Entretanto, continuava a ser olhado com indiferença pelas criaturas, por causa de sua feiúra. O outono chegou. As folhas das árvores foram ficando amareladas. O vento soprava forte e o céu estava pesado de nuvens. Um corvo pousou na cerca e grasnou de frio. O patinho ficou amedrontado. Chegou o inverno.
Uma tarde, quando o Sol se punha, um bando de bonitas aves surgiu por trás do arvoredo. O patinho nunca tinha visto animais tão bonitos. Eram brancas, deslumbrantes, com o pescoço longo e curvo. Eram cisnes. Espalhavam suas largas asas e voavam das regiões frias para as terras quentes. Voavam tão alto, que o patinho sentiu-se estranhamente inquieto.
Durante muito tempo nadou, acompanhando o vôo dos cisnes. Quando os perdeu de vista, mergulhou, e ao vir à tona, saiu perto deles novamente. Não os conhecia, mas sentia-se estranhamente atraído para eles. Intimamente desejou ser assim tão bonito.
O inverno estava tão amargamente frio, que o patinho teve que nadar muitas vezes, à volta do lago para aquecer-se. Entretanto, a superfície do lago cada vez diminuía mais e, finalmente, congelou-se. O patinho teve que agitar as patinhas, para não virar sorvete, mas acabou ficando cansado.
De manhã cedo, um camponês vinha andando e viu-o, ali, quase morto. Apanhou-o e levou-o para casa, entregando-o à esposa. Lá o patinho reviveu.

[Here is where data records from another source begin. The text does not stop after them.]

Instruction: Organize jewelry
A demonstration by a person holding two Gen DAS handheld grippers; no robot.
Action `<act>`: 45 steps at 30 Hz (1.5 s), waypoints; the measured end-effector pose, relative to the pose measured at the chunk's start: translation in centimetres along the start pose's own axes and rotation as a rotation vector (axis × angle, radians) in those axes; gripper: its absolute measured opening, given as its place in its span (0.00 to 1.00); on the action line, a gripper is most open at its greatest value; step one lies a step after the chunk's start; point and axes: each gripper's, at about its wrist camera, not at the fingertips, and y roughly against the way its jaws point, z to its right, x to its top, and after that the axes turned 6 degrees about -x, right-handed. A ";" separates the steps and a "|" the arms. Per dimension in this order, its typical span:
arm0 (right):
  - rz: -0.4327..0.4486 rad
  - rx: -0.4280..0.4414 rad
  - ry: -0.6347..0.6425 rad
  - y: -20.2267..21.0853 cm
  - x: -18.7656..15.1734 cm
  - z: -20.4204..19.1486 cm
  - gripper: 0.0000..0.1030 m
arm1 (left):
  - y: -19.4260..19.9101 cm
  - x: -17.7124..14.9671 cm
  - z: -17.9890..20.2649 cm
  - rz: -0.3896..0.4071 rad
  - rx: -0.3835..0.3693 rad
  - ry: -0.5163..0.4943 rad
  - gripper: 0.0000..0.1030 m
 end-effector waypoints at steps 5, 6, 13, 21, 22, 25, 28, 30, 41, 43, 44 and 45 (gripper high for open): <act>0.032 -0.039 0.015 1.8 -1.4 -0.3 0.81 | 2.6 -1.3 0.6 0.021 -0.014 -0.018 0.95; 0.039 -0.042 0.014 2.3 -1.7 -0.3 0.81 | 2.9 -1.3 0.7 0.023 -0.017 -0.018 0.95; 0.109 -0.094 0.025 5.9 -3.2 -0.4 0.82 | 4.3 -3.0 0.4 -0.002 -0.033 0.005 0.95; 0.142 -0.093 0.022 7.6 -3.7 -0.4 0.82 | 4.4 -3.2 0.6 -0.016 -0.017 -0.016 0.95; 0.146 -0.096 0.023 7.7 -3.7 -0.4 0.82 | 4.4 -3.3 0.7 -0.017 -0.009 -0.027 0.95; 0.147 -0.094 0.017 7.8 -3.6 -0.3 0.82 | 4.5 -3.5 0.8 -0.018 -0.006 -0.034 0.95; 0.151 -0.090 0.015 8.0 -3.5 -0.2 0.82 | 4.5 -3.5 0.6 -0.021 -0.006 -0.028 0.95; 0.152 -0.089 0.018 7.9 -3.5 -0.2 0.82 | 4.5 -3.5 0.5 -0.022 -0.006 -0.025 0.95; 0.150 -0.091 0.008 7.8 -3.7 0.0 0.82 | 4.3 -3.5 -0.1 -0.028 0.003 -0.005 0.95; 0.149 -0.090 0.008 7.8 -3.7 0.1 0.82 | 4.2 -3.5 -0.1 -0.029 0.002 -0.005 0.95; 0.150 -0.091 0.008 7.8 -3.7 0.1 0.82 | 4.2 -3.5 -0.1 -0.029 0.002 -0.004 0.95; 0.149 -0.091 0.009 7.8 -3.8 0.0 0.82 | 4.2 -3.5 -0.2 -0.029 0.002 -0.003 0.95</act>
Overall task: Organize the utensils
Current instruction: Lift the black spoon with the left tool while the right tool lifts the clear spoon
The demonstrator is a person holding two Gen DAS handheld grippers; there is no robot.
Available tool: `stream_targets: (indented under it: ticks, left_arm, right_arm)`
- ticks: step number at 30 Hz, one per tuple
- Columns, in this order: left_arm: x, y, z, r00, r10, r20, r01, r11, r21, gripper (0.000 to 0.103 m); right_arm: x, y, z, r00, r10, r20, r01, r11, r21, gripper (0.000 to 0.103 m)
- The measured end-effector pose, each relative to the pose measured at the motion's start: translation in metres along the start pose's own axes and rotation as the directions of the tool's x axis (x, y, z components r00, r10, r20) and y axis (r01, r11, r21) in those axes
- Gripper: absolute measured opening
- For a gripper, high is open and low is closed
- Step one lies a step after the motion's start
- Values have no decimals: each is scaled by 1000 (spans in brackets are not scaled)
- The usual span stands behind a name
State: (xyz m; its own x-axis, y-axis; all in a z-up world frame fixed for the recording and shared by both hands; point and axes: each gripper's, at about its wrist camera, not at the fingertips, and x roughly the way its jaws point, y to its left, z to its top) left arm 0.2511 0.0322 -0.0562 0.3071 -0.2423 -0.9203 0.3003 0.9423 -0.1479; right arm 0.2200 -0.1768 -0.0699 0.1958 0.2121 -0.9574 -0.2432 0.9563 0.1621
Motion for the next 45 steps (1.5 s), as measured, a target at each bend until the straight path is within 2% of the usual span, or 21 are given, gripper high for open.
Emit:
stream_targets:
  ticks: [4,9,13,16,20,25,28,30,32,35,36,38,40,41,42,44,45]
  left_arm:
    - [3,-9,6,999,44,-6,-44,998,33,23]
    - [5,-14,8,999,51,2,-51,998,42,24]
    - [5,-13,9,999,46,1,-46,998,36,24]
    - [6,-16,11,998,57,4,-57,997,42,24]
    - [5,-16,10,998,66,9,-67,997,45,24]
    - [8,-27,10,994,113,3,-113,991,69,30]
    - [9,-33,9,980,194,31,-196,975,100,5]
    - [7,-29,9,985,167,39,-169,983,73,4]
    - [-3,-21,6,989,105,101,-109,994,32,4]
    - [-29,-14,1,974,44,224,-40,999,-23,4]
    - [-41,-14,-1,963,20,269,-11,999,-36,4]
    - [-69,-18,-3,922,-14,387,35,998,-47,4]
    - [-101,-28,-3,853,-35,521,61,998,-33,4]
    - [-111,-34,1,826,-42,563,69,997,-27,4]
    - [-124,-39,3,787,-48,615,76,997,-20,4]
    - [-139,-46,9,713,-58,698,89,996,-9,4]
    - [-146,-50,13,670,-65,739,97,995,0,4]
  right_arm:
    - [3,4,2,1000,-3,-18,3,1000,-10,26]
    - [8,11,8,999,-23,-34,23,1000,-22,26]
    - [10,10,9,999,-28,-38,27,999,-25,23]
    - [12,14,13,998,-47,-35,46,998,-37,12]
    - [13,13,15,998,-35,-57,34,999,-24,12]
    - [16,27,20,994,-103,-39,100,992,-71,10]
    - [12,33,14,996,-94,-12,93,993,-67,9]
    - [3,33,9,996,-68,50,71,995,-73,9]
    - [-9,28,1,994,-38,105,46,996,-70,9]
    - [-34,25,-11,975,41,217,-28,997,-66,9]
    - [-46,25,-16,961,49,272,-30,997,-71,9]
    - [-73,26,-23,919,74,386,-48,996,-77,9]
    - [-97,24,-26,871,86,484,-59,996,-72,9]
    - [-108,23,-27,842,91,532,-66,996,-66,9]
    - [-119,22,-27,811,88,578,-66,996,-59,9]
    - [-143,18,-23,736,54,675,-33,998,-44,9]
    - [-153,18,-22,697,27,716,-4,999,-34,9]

As crianças quiseram brincar com ele, mas o coitado teve medo de ser maltratado. Por isso, meteu-se na panela do leite, esparramando-o por todos os lados.

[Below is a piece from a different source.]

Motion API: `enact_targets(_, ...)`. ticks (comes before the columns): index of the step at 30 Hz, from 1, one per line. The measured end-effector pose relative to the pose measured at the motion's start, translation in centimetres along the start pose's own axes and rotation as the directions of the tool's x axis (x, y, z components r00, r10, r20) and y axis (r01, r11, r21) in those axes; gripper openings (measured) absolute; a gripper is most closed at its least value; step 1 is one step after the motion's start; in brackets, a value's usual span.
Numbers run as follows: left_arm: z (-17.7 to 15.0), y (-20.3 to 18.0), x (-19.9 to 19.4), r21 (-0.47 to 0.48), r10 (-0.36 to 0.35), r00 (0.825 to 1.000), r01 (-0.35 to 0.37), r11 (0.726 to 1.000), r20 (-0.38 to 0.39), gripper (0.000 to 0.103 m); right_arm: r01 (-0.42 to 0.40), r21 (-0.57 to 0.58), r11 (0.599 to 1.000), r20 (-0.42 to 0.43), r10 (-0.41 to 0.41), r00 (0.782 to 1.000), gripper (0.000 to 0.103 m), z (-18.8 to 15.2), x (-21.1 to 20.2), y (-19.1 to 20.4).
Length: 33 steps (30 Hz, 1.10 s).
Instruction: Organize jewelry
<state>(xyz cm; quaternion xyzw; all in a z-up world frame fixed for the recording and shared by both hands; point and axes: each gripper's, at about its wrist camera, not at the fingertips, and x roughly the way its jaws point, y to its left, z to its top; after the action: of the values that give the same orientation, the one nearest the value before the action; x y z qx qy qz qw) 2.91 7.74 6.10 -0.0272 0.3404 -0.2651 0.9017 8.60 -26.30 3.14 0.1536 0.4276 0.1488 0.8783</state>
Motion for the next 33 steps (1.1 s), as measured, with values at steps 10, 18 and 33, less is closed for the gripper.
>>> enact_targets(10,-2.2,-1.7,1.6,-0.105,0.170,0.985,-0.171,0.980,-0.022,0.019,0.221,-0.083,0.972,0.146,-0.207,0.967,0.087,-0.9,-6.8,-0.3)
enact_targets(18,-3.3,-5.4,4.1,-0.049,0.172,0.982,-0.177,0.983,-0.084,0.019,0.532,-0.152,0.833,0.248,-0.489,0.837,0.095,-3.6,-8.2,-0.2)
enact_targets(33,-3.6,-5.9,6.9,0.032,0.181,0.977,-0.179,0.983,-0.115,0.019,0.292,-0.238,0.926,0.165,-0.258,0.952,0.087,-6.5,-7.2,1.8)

A mulher do camponês gritou e sacudiu as mãos, deixando-o ainda mais assustado. A mulher, aborrecida, quis lhe bater com uma vara. Por sorte, a porta estava aberta e ele pôde sair.
Estava exausto. Seria muito triste descrever todas as privações que ele teve de enfrentar pelo resto do inverno.
Quando o Sol voltou a brilhar, o patinho foi para o lago. As cotovias cantavam e a primavera vinha chegando. Ele já estava mais crescido e sacudia as asas com mais força do que antes. No ar, sentia-se o perfume dos lilases. A frescura da primavera estava deliciosa, com as macieiras em flor. Exatamente, à sua frente, encontrou três cisnes, que avançavam em sua direção, deslizando suavemente na superfície do lago. O patinho logo os reconheceu. Eram os mesmos cisnes que ele havia visto voando. Ficou possuído de estranha melancolia.
- Voarei até as aves reais, e com certeza, elas me darão as costas, por causa de minha feiúra. Mas não faz mal. Prefiro ser morto por elas do que ser mordido pelos patos, bicado pelas galinhas, espancado pela mulher do camponês, e ainda ter que suportar a rigidez do inverno.
Assim pensando, voou em direção aos cisnes. Eles o viram e se aproximaram, gentilmente, batendo as asas.
- Matem-me - disse ele.
Abaixou a cabeça e ficou esperando a morte, mas, através da água transparente, o que viu? Com grande surpresa, viu sua própria imagem refletida na água. Ele não era mais aquele feio patinho, cinzento e desajeitado. Era um belo cisne! Ficou verdadeiramente emocionado.
Os cisnes grandes nadavam à sua volta, como se quisessem render-lhe homenagem.
Algumas crianças vieram ao lago trazendo pedacinhos de pão para eles. A menor exclamou:
- Hoje há mais um cisne, e como é bonito!
As outras crianças disseram:
- Ele é o mais belo de todos e é muito jovem.
Os velhos cisnes inclinaram as cabeças, em sinal de respeito, e depois acariciaram-no com o bico.
O cisnezinho ficou encabulado e escondeu a cabecinha sob a asa. Apesar de muito contente, não estava orgulhoso, pois quem tem bondade no coração não sente orgulho. Lembrou-se de tudo o que sofrera e deu graças a Deus por agora ser tão feliz!